HOW TO COMPLETE THIS TASK |
Copy, from the data below, every line that has "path" in it.

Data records
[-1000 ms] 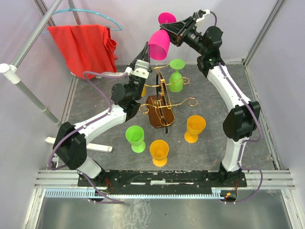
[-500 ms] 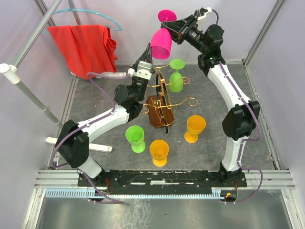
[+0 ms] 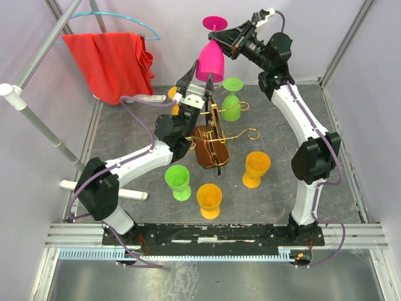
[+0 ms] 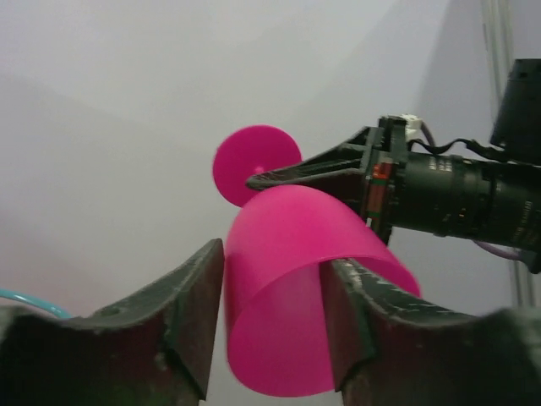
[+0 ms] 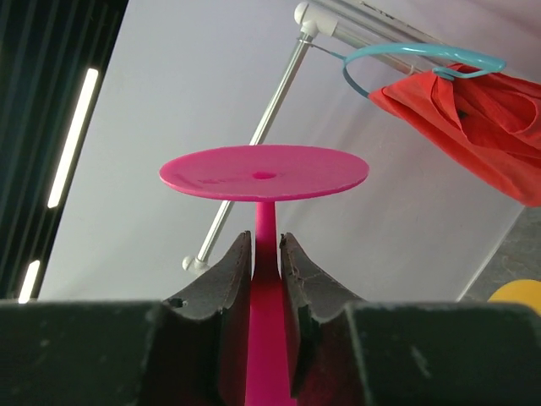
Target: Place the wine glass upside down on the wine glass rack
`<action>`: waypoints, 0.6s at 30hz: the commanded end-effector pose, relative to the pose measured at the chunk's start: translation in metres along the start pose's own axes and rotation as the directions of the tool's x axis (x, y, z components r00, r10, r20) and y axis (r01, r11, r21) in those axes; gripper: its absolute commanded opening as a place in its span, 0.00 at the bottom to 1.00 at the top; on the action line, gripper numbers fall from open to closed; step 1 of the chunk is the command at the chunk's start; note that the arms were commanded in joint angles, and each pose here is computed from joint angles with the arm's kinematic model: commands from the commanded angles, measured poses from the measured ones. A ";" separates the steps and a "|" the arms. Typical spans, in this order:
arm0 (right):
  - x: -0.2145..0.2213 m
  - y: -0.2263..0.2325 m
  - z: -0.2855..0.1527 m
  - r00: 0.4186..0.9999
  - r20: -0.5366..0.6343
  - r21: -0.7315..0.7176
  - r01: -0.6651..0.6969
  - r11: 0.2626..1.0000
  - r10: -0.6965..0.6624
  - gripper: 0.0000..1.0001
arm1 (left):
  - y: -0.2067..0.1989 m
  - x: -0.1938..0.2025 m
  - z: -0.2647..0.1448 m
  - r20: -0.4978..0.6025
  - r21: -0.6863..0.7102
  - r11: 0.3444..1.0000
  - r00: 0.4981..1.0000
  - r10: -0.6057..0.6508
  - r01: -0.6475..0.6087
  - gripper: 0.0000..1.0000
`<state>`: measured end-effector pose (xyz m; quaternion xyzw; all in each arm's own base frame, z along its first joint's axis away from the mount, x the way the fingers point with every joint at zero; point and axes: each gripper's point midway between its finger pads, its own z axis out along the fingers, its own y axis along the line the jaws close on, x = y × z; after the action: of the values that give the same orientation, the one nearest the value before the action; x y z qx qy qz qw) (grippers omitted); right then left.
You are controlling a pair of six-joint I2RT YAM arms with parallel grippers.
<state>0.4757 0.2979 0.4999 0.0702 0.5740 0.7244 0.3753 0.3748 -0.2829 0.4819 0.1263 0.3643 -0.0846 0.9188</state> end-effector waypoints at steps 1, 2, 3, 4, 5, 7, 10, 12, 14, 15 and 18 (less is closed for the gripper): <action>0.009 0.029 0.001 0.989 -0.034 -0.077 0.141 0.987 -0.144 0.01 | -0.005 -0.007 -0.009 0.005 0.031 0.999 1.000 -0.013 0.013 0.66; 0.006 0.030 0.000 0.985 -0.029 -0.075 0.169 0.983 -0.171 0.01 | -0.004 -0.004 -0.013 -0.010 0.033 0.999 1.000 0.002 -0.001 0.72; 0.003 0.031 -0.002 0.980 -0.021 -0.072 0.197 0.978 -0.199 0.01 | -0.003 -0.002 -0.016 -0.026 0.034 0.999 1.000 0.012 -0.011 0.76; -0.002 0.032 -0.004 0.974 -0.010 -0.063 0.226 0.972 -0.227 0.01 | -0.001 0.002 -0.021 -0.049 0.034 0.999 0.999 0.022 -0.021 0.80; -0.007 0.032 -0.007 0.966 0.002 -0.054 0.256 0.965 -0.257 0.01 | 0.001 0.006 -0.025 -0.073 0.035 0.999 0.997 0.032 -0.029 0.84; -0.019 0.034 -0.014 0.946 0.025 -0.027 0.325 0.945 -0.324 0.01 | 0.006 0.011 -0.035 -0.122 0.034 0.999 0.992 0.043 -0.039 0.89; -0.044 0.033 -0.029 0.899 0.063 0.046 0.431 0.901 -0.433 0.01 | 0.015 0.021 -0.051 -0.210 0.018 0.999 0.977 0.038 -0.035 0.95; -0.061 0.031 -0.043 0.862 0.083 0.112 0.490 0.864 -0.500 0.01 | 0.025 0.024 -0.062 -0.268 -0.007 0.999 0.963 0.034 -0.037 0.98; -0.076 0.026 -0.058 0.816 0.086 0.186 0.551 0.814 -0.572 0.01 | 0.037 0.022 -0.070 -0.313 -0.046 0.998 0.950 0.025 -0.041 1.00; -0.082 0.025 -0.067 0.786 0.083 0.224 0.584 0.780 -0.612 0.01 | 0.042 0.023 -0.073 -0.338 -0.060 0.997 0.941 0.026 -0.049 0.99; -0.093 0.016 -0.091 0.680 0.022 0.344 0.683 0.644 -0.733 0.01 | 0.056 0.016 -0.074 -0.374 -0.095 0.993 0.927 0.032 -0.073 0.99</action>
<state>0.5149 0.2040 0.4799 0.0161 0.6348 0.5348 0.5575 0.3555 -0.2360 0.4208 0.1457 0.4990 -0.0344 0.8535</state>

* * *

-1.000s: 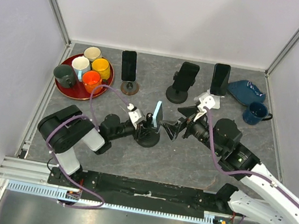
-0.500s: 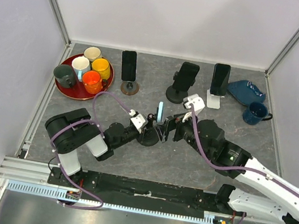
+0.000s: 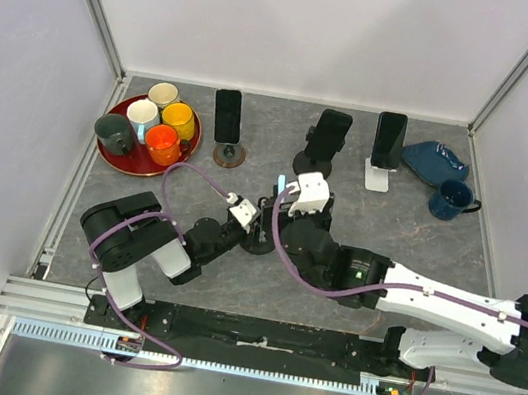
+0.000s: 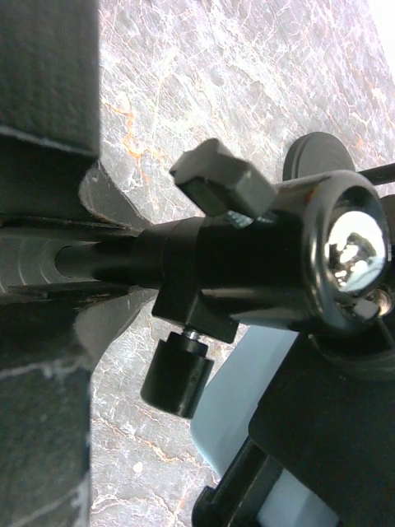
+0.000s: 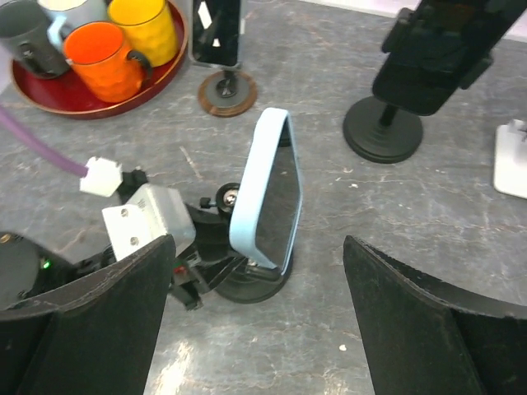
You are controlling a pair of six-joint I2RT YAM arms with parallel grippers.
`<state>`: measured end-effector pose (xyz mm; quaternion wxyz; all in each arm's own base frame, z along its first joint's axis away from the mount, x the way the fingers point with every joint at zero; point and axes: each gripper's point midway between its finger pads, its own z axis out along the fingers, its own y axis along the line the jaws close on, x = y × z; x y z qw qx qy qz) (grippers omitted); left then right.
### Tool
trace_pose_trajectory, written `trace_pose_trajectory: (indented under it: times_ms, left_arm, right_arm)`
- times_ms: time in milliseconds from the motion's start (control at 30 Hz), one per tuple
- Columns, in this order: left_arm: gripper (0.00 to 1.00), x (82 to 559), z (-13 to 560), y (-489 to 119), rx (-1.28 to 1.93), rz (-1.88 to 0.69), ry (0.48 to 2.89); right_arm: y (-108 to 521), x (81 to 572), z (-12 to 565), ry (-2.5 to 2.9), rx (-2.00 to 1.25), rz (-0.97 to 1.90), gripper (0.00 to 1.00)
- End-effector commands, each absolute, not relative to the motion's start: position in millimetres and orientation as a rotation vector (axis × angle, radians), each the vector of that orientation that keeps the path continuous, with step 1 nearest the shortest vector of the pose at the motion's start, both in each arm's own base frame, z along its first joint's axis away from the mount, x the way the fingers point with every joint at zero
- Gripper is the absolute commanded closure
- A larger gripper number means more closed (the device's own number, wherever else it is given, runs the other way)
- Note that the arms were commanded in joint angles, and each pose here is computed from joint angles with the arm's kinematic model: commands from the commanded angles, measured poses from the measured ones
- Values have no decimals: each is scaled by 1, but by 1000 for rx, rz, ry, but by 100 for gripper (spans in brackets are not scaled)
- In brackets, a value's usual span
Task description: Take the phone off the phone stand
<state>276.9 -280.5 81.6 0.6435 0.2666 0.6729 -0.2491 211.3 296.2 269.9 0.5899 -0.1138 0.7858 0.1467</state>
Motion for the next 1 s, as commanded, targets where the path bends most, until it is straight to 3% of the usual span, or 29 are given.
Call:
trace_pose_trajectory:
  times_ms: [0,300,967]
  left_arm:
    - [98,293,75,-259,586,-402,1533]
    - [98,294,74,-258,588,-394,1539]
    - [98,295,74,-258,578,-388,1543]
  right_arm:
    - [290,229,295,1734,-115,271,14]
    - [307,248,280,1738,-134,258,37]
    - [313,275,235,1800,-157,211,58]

TASK RESPONSE |
- End-effector commands, each absolute, not relative to the motion's start: position in millimetres and orientation as a rotation vector (axis × angle, radians), each the vector of that orientation that keeps the path continuous, with step 1 nearest the shortest vector of the pose at the motion's start, both in each arm's own base frame, z along its first joint's axis away from the mount, x the way the fingers point with every joint at zero
Motion for the next 1 s, as commanded, targets where the path bends most, until it is straight to 3% of the usual span, or 29 are given.

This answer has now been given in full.